§ **THE PROBLEM**
Output, word for word, the lines of this listing that fall between the line with "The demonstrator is" and the line with "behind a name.", counting both of those lines, and no others.

----- SOURCE DATA

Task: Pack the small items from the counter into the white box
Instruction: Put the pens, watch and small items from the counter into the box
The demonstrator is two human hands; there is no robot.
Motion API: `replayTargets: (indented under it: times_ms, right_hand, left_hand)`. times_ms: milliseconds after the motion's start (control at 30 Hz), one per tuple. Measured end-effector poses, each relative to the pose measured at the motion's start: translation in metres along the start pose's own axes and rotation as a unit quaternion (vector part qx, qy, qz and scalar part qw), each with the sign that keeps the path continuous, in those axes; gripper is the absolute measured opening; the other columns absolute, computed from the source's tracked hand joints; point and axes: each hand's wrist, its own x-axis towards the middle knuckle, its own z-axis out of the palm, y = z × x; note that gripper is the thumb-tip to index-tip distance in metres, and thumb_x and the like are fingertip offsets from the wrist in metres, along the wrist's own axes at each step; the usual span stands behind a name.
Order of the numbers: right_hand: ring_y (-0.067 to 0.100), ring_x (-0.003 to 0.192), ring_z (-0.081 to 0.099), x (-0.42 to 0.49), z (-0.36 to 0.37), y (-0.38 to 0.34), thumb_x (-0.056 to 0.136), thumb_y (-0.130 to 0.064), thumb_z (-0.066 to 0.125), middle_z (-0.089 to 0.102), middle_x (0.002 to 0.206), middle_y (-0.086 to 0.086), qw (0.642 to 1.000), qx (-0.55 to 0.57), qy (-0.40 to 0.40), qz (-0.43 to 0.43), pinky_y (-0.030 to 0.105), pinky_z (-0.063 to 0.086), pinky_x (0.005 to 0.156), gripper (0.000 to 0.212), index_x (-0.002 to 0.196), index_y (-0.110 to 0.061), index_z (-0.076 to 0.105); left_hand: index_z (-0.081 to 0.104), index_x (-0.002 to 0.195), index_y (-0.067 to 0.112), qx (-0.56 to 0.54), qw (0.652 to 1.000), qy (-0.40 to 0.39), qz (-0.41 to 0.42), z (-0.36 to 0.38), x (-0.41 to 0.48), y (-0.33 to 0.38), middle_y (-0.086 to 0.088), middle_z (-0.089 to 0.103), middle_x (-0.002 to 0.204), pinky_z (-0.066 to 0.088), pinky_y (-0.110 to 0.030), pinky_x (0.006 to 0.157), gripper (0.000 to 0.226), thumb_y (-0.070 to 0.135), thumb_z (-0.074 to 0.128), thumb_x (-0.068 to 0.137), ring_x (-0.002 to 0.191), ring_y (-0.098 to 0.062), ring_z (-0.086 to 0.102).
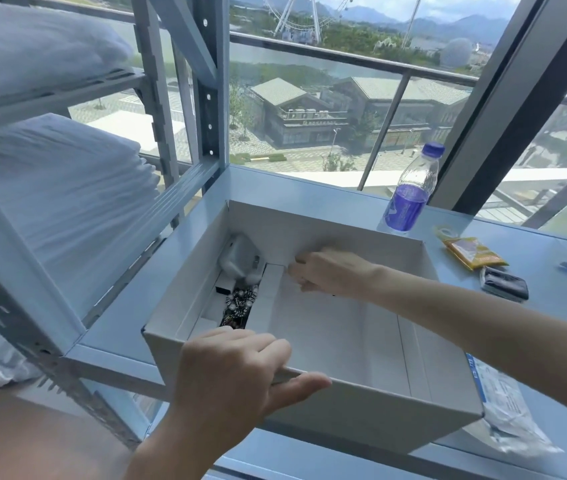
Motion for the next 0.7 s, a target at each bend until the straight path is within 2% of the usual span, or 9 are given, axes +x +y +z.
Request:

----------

§ **YOUR RESPONSE**
The demonstrator is two human hands; there is no robot.
Motion API: `replayTargets: (indented under it: times_ms, right_hand, left_hand)`. times_ms: milliseconds after the motion's start (control at 30 Hz), one per tuple. Measured end-effector poses, each relative to the pose measured at the motion's start: translation in metres along the start pose's own axes and rotation as a unit quaternion (vector part qx, qy, qz and scalar part qw), each with the sign that keeps the path continuous, in those axes; gripper is the absolute measured opening; the other columns absolute, computed from the source's tracked hand joints; point and axes: each hand's wrist, its own x-axis towards the middle knuckle, its own z-axis out of the palm, y = z × x; note that gripper is the thumb-tip to index-tip distance in metres, and thumb_x and the like are fingertip offsets from the wrist in metres, along the wrist's own axes at each step; the usual span stands behind a name.

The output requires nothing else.